# PROBLEM DETAILS
Match the string "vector" against each line below, and copy every line that matches.

# Dataset records
------------------------------------------------------------------------
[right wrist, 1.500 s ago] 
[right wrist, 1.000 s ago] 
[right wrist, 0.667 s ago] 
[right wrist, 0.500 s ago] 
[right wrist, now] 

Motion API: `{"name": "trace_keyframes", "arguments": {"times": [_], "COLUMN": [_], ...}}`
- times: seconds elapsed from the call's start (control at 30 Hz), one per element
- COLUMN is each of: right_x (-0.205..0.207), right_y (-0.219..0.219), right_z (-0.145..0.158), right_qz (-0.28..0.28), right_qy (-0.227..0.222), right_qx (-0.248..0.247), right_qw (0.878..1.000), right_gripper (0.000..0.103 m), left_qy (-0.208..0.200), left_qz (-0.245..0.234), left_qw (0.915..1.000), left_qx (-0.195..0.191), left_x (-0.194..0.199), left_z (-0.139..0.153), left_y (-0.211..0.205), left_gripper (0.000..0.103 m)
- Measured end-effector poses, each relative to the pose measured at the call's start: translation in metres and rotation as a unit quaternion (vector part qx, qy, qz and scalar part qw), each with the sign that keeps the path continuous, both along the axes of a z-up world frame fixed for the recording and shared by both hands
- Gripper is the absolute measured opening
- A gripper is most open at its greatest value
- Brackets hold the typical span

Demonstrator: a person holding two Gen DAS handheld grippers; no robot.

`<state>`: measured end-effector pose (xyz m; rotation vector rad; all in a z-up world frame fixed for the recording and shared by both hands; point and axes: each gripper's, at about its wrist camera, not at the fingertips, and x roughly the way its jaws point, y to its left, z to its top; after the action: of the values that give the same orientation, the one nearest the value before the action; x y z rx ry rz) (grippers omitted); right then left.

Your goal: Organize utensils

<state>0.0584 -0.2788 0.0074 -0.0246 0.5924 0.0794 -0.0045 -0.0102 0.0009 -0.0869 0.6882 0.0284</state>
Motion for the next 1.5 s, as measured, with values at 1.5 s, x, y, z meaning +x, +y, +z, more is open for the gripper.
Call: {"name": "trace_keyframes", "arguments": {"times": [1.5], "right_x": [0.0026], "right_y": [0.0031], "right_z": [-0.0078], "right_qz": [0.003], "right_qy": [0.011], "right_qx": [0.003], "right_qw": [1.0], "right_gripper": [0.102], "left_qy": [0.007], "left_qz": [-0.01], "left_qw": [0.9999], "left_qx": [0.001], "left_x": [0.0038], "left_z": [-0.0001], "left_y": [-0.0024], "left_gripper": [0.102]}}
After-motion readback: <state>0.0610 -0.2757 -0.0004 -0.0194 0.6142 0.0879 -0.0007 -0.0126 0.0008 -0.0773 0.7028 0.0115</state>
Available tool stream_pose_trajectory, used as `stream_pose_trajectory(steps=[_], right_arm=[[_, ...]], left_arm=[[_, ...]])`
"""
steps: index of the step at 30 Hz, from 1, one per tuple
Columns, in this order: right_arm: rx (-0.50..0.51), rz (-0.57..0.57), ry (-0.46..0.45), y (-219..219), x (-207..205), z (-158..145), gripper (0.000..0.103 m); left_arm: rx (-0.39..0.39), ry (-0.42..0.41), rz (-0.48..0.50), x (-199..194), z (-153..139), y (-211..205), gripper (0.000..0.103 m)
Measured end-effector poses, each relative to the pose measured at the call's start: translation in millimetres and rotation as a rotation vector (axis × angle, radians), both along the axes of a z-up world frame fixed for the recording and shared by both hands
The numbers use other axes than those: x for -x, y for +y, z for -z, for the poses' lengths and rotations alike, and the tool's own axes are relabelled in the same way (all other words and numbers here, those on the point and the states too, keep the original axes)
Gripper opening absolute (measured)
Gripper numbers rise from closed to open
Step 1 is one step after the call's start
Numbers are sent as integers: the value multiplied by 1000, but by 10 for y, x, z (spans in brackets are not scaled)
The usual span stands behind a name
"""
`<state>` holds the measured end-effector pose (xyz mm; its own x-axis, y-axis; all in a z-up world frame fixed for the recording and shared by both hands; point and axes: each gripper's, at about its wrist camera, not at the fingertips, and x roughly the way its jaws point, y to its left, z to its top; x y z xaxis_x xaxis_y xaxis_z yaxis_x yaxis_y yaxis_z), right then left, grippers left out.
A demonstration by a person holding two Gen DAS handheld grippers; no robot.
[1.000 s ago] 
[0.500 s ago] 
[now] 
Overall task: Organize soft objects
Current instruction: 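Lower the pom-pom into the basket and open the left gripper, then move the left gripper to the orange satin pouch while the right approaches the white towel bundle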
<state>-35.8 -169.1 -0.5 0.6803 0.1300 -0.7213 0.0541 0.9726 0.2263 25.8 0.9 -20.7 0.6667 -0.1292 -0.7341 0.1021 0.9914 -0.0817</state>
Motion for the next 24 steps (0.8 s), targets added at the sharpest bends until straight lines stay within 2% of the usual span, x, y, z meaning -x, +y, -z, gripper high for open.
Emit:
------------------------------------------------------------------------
# RESPONSE AREA
- Measured end-effector poses, each relative to the pose measured at the call's start: translation in metres and rotation as a unit quaternion (vector part qx, qy, qz and scalar part qw), each with the sign that keeps the path continuous, both along the axes of a z-up world frame fixed for the recording and shared by both hands
`<state>`: measured end-effector pose (xyz m; rotation vector rad; all in a z-up world frame fixed for the recording and shared by both hands; point and axes: each gripper's, at about its wrist camera, not at the fingertips, and x roughly the way its jaws point, y to its left, z to its top; after the action: of the values that give the same orientation, the one nearest the value before the action; x y z rx ry rz) (grippers omitted); right then left.
Measured end-effector poses, each relative to the pose measured at the call's start: translation in millimetres and rotation as a rotation vector (axis × angle, radians), both along the axes of a z-up world frame fixed for the recording and shared by both hands

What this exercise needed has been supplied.